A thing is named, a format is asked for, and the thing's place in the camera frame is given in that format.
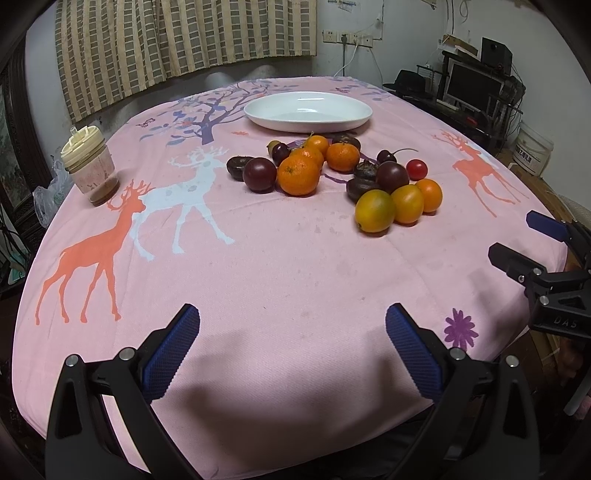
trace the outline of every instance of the red cherry tomato
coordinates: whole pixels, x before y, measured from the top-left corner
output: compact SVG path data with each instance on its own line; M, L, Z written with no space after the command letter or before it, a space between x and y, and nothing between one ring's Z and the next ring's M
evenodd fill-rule
M408 176L412 181L422 180L427 176L427 165L423 160L415 158L407 163Z

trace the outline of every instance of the orange
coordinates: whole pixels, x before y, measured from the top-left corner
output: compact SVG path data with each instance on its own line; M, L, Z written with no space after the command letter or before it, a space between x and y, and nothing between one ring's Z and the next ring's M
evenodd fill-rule
M322 156L322 153L314 147L294 148L290 155L303 155L304 157L313 160L314 163L318 165L318 168L322 168L322 165L324 165L324 157Z
M423 214L424 200L416 185L405 185L392 192L396 221L404 225L416 222Z
M355 205L355 222L364 232L383 232L392 225L395 213L394 202L388 192L370 190Z
M359 150L348 143L333 143L326 150L326 163L336 171L352 171L359 163Z
M423 211L431 213L437 210L443 201L443 192L439 184L435 180L422 179L416 182L415 185L421 190L425 199Z
M312 135L304 142L305 147L317 148L322 156L326 156L326 151L329 149L329 141L322 135Z
M312 193L320 180L320 170L314 161L303 155L290 155L277 169L277 182L284 192L294 195Z

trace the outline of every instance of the orange deer print
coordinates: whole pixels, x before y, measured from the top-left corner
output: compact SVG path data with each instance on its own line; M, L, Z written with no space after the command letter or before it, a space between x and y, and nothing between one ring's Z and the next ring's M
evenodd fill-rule
M129 186L121 194L121 205L118 207L111 203L111 200L107 202L107 207L110 210L118 211L119 219L115 226L107 230L106 232L99 233L95 236L90 236L81 242L78 242L71 247L66 248L60 256L60 262L57 266L57 271L45 282L43 282L43 289L39 302L37 303L37 309L35 311L35 324L39 325L39 308L41 302L45 296L49 287L55 282L64 277L64 280L60 284L60 304L61 304L61 316L64 317L64 322L68 323L70 318L66 313L64 307L64 292L66 290L66 284L74 274L74 270L81 267L90 267L96 264L95 276L90 282L88 287L88 294L82 307L80 314L80 321L86 323L86 308L90 299L90 294L96 287L96 283L103 274L107 278L107 288L111 294L112 302L112 313L115 315L115 320L119 320L121 315L117 310L117 304L115 303L115 275L113 273L113 257L121 249L123 240L127 236L129 229L131 228L131 216L134 213L142 212L145 209L144 204L139 199L140 196L145 195L150 190L150 185L144 184L142 181L137 188L134 188L134 181L132 180Z
M468 179L468 186L472 189L476 197L478 197L480 203L484 205L484 208L488 210L493 217L496 217L496 213L493 212L488 207L488 205L486 205L486 203L478 193L478 190L476 188L478 187L478 184L480 184L482 190L484 190L486 194L490 195L493 198L496 198L497 200L500 200L505 203L512 203L513 205L515 204L515 202L513 200L498 197L494 193L492 193L491 190L486 186L486 183L484 182L485 177L492 175L495 179L497 179L497 181L499 181L501 185L504 186L505 190L509 192L509 194L518 203L521 203L521 201L513 194L513 192L510 191L509 188L512 188L525 198L528 198L526 195L517 190L513 185L511 185L508 181L506 181L501 176L501 174L495 170L491 163L487 162L482 156L480 156L482 152L471 147L469 145L468 140L464 140L458 137L457 135L453 135L449 132L443 132L442 135L445 138L439 138L437 135L433 135L433 138L453 145L460 152L465 152L470 157L470 159L465 158L463 160L458 160L453 164L453 168L454 170L461 172Z

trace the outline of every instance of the deer print
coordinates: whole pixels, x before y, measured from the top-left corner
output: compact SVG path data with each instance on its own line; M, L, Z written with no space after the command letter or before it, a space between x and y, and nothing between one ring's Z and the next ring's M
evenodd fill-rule
M64 307L64 292L66 285L70 281L74 271L77 268L90 267L96 265L95 276L92 278L92 282L88 287L88 294L82 312L80 314L80 321L86 323L86 308L90 299L90 294L96 287L96 283L103 274L107 278L107 288L111 294L112 302L112 313L115 316L115 320L119 320L121 315L117 310L117 303L115 302L115 275L113 273L113 257L121 249L123 240L127 236L131 227L131 216L134 213L142 212L145 209L144 204L139 199L141 195L145 195L150 191L150 185L140 182L137 188L134 188L134 181L132 180L129 186L121 194L121 205L118 207L112 204L112 201L107 202L107 207L114 211L120 212L119 219L115 226L107 230L106 232L99 233L98 235L88 237L82 242L78 242L71 247L66 248L60 255L60 262L57 266L57 271L45 282L43 282L43 289L41 296L37 302L37 309L35 311L35 323L39 325L39 308L41 302L45 296L49 287L55 282L64 277L60 284L60 304L61 304L61 316L64 318L64 322L68 323L70 318L66 313Z
M179 245L181 228L185 223L187 215L192 208L195 208L203 219L213 228L216 236L226 245L234 243L234 240L228 237L217 226L213 218L212 211L207 207L203 196L209 192L213 182L216 179L215 169L223 168L225 165L216 157L223 155L227 150L210 149L205 153L202 148L197 148L188 154L189 163L178 163L176 158L173 158L169 163L178 168L194 168L195 176L189 181L182 181L175 183L168 187L160 187L151 189L150 192L142 196L142 202L145 205L145 210L136 213L133 217L133 225L129 231L130 237L134 241L134 245L139 254L148 261L154 259L153 254L148 252L139 243L139 227L146 221L146 219L154 212L159 210L166 210L174 208L178 205L182 207L180 216L177 219L177 227L174 232L173 253L183 254L184 250Z
M493 163L486 158L486 153L477 150L475 148L476 145L474 143L470 142L469 140L464 140L459 136L453 135L449 132L443 132L442 135L444 136L444 138L439 138L437 135L433 135L433 138L453 145L460 152L465 152L470 157L470 159L465 158L463 160L458 160L453 164L453 168L454 170L461 172L468 179L468 186L472 189L478 200L480 200L480 203L484 205L484 208L488 210L488 212L493 217L496 218L496 213L493 212L488 207L488 205L486 205L486 203L478 193L476 187L478 187L479 184L482 187L482 190L484 190L484 192L490 195L491 197L496 198L501 202L512 203L513 205L515 204L515 202L510 199L498 197L497 195L492 193L492 191L486 186L486 183L484 182L485 177L492 175L501 185L503 185L505 190L509 192L509 194L518 203L521 203L521 201L519 200L519 198L515 196L515 194L513 194L513 192L510 191L509 188L512 188L521 196L528 198L526 195L517 190L513 185L511 185L508 181L506 181L501 176L501 174L495 170Z

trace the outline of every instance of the wall socket
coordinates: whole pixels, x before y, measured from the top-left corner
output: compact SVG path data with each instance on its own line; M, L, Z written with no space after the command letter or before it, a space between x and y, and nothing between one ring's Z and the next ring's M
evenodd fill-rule
M337 32L334 30L323 30L322 41L324 43L339 43L340 39L337 40Z
M323 30L322 41L324 43L342 43L342 35L347 36L347 45L359 45L360 47L372 48L374 46L373 35L363 35L353 32L338 32L336 30Z

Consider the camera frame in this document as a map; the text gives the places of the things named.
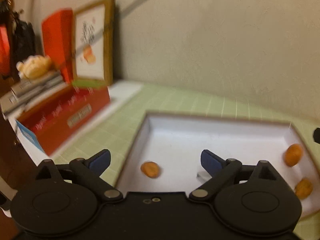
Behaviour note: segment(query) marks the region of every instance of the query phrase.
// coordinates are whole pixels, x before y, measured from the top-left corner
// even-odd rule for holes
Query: picture frame
[[[113,20],[115,0],[98,0],[74,11],[72,60],[75,83],[113,83]]]

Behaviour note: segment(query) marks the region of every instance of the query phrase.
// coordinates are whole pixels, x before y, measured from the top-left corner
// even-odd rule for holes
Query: open red box
[[[17,124],[30,142],[50,155],[109,102],[108,87],[69,85],[23,113]]]

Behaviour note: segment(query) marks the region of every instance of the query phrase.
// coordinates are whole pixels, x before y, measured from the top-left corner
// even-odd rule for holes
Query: white tabletop
[[[36,105],[39,101],[43,100],[44,98],[47,98],[53,93],[61,90],[65,86],[66,86],[65,83],[60,84],[50,89],[49,91],[42,93],[41,95],[36,97],[34,100],[32,100],[28,104],[28,109]],[[69,137],[62,145],[60,145],[60,147],[57,148],[50,157],[48,157],[44,152],[39,150],[27,138],[25,138],[20,132],[20,130],[18,130],[17,132],[18,139],[20,140],[22,146],[24,147],[24,149],[26,150],[30,158],[33,160],[33,162],[36,165],[39,165],[39,163],[44,159],[49,159],[49,158],[59,156],[66,148],[68,148],[79,137],[81,137],[83,134],[91,130],[92,127],[101,123],[104,119],[106,119],[108,116],[113,114],[117,109],[119,109],[125,102],[127,102],[130,98],[132,98],[135,94],[137,94],[141,90],[142,86],[143,86],[142,83],[132,82],[132,81],[123,81],[123,80],[116,82],[112,86],[109,86],[108,89],[109,89],[109,94],[111,99],[110,103],[107,106],[105,106],[101,111],[99,111],[94,117],[92,117],[87,123],[85,123],[80,129],[78,129],[75,133],[73,133],[73,135]],[[20,107],[7,117],[14,131],[16,130],[16,127],[17,127],[16,118],[20,116],[21,111],[22,111],[22,108]]]

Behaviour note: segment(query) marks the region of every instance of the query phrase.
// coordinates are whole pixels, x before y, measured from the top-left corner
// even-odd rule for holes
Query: textured wall
[[[36,31],[91,0],[16,0]],[[117,0],[115,72],[320,119],[320,0]]]

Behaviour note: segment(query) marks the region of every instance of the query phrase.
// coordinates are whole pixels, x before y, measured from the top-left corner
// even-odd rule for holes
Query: white paper
[[[103,34],[105,6],[76,16],[76,72],[78,77],[104,80]]]

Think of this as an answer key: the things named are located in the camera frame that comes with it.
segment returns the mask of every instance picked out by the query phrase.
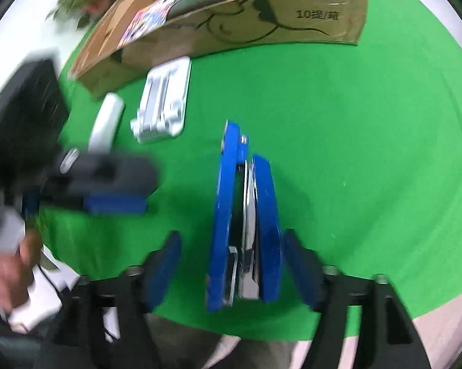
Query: brown cardboard box
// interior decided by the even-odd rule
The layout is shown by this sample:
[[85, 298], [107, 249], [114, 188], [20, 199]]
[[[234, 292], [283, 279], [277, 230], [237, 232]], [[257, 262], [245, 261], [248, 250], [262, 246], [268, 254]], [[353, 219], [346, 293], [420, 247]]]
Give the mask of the brown cardboard box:
[[368, 0], [227, 0], [167, 21], [119, 49], [134, 15], [153, 1], [116, 1], [80, 51], [70, 76], [98, 97], [184, 55], [283, 42], [357, 44], [368, 9]]

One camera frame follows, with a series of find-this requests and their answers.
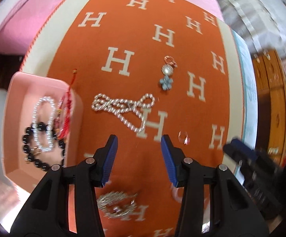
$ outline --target pink cloth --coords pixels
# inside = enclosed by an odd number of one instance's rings
[[[41,26],[61,1],[28,0],[0,31],[0,53],[24,55]],[[187,1],[223,20],[216,0]]]

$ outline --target silver screw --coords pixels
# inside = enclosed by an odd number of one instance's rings
[[[183,159],[183,162],[185,162],[186,164],[191,164],[192,161],[193,161],[192,158],[188,158],[188,157]]]
[[[95,159],[94,158],[87,158],[86,159],[86,163],[87,164],[93,164],[95,162]]]
[[[53,165],[53,166],[51,167],[51,169],[52,169],[53,171],[57,171],[57,170],[60,169],[60,165],[55,164],[55,165]]]
[[[222,171],[226,171],[227,170],[227,166],[225,166],[224,164],[219,165],[219,169]]]

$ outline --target wooden drawer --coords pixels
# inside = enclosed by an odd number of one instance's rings
[[[286,99],[283,88],[270,90],[271,119],[268,152],[278,150],[282,154],[286,132]]]
[[[264,52],[262,57],[267,71],[269,88],[283,86],[280,59],[277,57],[276,52],[274,50]]]
[[[266,67],[262,56],[252,60],[257,90],[269,89]]]

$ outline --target black bead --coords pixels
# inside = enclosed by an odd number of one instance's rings
[[[25,130],[25,133],[27,135],[32,135],[34,133],[34,131],[32,130],[32,127],[27,127],[26,130]]]
[[[63,139],[59,140],[59,147],[63,150],[65,149],[65,142]]]
[[[53,137],[53,139],[55,139],[55,140],[56,140],[56,138],[57,138],[57,133],[55,132],[54,129],[52,129],[52,137]]]
[[[41,168],[42,168],[43,171],[47,172],[49,170],[50,166],[49,166],[48,163],[43,162],[42,165],[41,165]]]
[[[35,156],[33,154],[28,154],[28,161],[34,162],[35,161]]]
[[[36,160],[35,160],[35,166],[36,166],[37,168],[41,168],[41,167],[42,167],[42,161],[39,160],[39,159],[36,159]]]
[[[24,153],[27,153],[27,154],[29,154],[31,151],[28,144],[25,144],[22,149],[23,149]]]
[[[43,122],[39,122],[38,123],[38,130],[39,131],[46,131],[46,124],[44,124]]]
[[[22,137],[22,142],[24,144],[27,144],[27,143],[30,143],[30,136],[25,134],[23,137]]]

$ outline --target earring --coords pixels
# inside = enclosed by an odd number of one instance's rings
[[[172,83],[174,82],[170,76],[174,73],[174,69],[172,66],[177,68],[177,64],[174,59],[170,56],[164,57],[165,64],[162,66],[162,73],[165,75],[163,78],[159,80],[159,83],[162,86],[164,91],[170,90],[172,87]]]

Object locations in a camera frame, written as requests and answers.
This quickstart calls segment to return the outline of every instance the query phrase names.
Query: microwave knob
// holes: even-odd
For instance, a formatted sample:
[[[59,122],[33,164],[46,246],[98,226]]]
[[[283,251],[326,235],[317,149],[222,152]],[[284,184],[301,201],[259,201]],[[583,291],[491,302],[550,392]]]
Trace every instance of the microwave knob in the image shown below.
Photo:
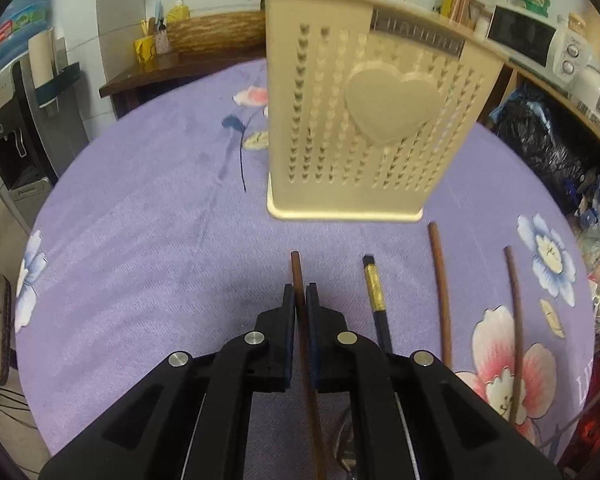
[[[575,46],[573,43],[567,45],[567,53],[571,57],[578,57],[580,55],[580,51],[578,50],[578,47]]]
[[[574,70],[574,66],[573,66],[573,63],[571,61],[565,61],[562,64],[562,71],[565,74],[571,75],[571,74],[573,74],[573,70]]]

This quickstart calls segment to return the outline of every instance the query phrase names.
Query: brown wooden chopstick
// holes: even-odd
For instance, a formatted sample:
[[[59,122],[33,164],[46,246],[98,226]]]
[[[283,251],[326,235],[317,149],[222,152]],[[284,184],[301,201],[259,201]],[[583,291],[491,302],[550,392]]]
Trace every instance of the brown wooden chopstick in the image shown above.
[[[449,313],[449,291],[446,284],[445,259],[442,255],[442,242],[440,241],[438,224],[435,222],[430,222],[428,227],[431,253],[433,255],[433,266],[436,271],[436,284],[438,286],[438,310],[440,312],[442,362],[447,368],[451,368],[451,314]]]
[[[513,260],[513,251],[510,246],[504,248],[511,284],[511,297],[513,300],[513,393],[511,395],[511,409],[509,410],[509,424],[515,426],[520,402],[520,388],[522,386],[522,308],[520,305],[520,284],[516,273],[516,264]]]
[[[304,283],[302,282],[302,267],[298,251],[291,253],[291,273],[294,279],[294,294],[296,297],[296,317],[298,318],[298,337],[300,347],[300,365],[302,368],[302,384],[306,400],[309,432],[312,440],[314,457],[314,477],[316,480],[327,480],[327,462],[324,455],[324,442],[320,426],[320,411],[318,399],[311,383],[311,361],[309,357],[309,315],[304,302]]]

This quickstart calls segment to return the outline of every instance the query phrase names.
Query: yellow box
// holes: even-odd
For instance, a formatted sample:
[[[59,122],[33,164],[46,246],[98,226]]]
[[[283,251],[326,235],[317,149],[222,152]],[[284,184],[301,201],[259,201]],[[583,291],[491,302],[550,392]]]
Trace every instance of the yellow box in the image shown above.
[[[139,63],[146,63],[155,57],[155,38],[153,36],[145,36],[134,41],[134,50]]]

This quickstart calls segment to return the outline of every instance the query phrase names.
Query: pink flower
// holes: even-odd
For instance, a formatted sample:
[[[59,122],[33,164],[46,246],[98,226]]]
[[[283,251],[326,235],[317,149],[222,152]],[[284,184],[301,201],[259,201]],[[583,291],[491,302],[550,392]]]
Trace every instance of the pink flower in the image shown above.
[[[234,101],[240,106],[267,106],[269,94],[266,88],[250,86],[246,90],[238,92],[234,96]]]
[[[506,306],[486,310],[475,326],[472,350],[477,373],[457,372],[482,400],[509,420],[513,393],[514,329],[513,317]],[[536,432],[532,418],[543,416],[554,401],[555,359],[540,343],[531,345],[522,363],[520,403],[516,428],[532,444]]]

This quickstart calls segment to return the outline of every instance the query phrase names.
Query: yellow bottle
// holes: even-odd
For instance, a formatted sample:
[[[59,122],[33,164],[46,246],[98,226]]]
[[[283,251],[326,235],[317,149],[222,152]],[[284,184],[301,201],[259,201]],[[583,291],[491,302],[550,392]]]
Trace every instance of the yellow bottle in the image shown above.
[[[167,14],[167,23],[177,22],[189,17],[189,7],[182,0],[176,2],[175,7]]]

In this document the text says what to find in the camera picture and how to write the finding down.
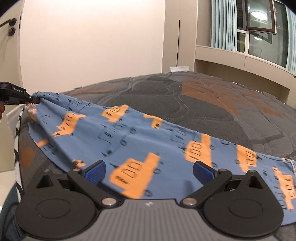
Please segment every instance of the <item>mattress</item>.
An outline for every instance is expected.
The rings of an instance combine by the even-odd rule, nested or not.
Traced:
[[[269,94],[220,78],[194,72],[154,74],[111,80],[64,94],[106,107],[126,104],[258,153],[283,159],[296,156],[296,110]],[[16,153],[21,192],[44,169],[62,173],[30,138],[29,121],[24,112]],[[295,240],[295,225],[281,227],[277,236]]]

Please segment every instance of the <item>person's hand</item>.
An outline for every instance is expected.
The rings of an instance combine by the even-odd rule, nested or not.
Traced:
[[[5,105],[0,106],[0,120],[2,119],[2,114],[5,111]]]

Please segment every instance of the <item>door handle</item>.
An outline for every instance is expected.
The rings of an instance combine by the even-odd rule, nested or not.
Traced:
[[[9,20],[5,21],[4,23],[0,24],[0,28],[8,23],[9,23],[9,26],[12,27],[13,25],[15,25],[16,22],[17,22],[16,18],[9,19]]]

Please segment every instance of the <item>blue gripper pad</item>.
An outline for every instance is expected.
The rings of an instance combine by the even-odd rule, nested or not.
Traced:
[[[197,161],[193,164],[193,175],[203,185],[215,178],[214,172],[210,171],[208,168]]]
[[[106,164],[104,161],[99,160],[93,165],[83,170],[84,178],[96,185],[99,181],[102,181],[106,175]]]

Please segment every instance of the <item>ceiling light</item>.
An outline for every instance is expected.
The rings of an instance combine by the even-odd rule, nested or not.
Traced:
[[[263,20],[263,21],[267,20],[267,15],[262,12],[258,12],[258,11],[251,12],[251,15],[259,20]]]
[[[256,39],[256,40],[258,40],[258,41],[262,41],[261,38],[258,38],[258,37],[255,37],[255,36],[254,36],[254,39]]]

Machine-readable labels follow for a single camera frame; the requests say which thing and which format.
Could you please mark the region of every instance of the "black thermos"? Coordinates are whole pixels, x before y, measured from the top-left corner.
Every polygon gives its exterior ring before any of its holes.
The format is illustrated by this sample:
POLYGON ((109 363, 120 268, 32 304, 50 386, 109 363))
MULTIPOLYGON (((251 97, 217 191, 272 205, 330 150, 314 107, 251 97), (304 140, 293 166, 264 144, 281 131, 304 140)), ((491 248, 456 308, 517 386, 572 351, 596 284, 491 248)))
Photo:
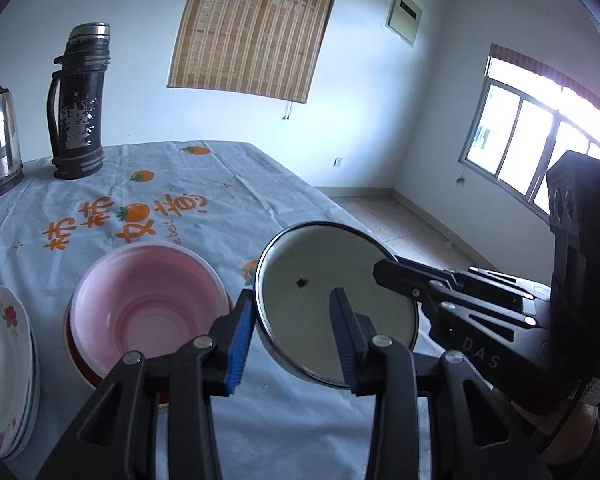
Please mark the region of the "black thermos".
POLYGON ((54 63, 46 99, 53 164, 58 178, 81 178, 102 167, 104 154, 100 139, 102 85, 109 64, 109 25, 83 23, 69 35, 64 55, 54 63), (56 89, 60 83, 58 124, 54 115, 56 89))

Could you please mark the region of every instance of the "bamboo blind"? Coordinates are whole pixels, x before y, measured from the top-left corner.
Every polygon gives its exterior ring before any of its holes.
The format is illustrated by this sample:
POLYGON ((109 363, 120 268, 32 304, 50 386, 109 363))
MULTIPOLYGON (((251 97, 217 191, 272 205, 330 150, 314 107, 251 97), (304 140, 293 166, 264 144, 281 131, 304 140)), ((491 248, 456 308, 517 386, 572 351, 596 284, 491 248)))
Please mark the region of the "bamboo blind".
POLYGON ((187 0, 168 86, 305 103, 333 0, 187 0))

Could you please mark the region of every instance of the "stack of plates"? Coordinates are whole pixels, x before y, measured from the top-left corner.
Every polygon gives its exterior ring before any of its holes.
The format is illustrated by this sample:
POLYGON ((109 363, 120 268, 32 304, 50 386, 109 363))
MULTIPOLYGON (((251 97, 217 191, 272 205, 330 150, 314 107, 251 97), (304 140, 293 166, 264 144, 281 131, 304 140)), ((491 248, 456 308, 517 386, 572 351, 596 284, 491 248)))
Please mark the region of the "stack of plates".
POLYGON ((29 318, 15 294, 0 285, 0 457, 19 455, 38 414, 40 364, 29 318))

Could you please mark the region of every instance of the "screw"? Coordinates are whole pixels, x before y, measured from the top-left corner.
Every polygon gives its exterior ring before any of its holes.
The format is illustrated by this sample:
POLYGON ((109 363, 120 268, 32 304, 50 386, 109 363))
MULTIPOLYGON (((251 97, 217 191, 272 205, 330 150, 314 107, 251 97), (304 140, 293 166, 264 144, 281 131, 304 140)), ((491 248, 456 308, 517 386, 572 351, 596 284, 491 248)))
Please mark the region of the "screw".
POLYGON ((209 348, 214 345, 214 340, 211 336, 208 335, 199 335, 197 338, 193 340, 193 346, 196 348, 209 348))
POLYGON ((140 362, 141 358, 142 358, 142 356, 140 355, 140 352, 136 352, 135 350, 132 350, 131 352, 127 352, 126 354, 124 354, 122 356, 122 362, 125 365, 135 365, 140 362))
POLYGON ((445 352, 445 361, 450 365, 459 365, 463 360, 464 356, 458 350, 445 352))
POLYGON ((560 188, 557 187, 554 193, 554 212, 558 217, 558 223, 562 223, 562 193, 560 192, 560 188))
POLYGON ((573 193, 571 188, 567 188, 567 193, 564 195, 564 208, 567 210, 567 218, 573 220, 573 193))
POLYGON ((376 334, 371 338, 371 342, 378 348, 387 348, 394 343, 394 340, 385 334, 376 334))

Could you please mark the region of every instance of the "baseboard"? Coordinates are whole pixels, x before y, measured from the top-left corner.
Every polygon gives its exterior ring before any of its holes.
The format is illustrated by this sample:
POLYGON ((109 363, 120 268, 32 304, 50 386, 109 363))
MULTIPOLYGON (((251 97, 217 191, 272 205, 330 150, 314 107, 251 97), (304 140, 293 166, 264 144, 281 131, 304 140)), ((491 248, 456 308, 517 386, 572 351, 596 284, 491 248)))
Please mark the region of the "baseboard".
POLYGON ((389 187, 317 187, 315 188, 329 198, 343 196, 390 196, 389 187))
POLYGON ((427 224, 429 224, 436 231, 442 234, 443 237, 445 237, 459 250, 461 250, 469 258, 471 258, 479 267, 483 269, 498 271, 496 266, 493 265, 489 260, 487 260, 487 258, 482 256, 478 251, 471 247, 471 245, 462 240, 461 237, 459 237, 455 232, 453 232, 451 229, 445 226, 437 218, 434 218, 432 215, 424 211, 424 209, 417 205, 415 202, 405 197, 403 194, 397 192, 395 189, 392 190, 391 197, 393 197, 396 201, 405 206, 405 208, 414 213, 414 215, 419 216, 427 224))

----------------

### Task to complete
Only lines holding the word "orange" are wanted; copy each one from the listing.

### Task output
trace the outline of every instance of the orange
trace the outline of every instance of the orange deer print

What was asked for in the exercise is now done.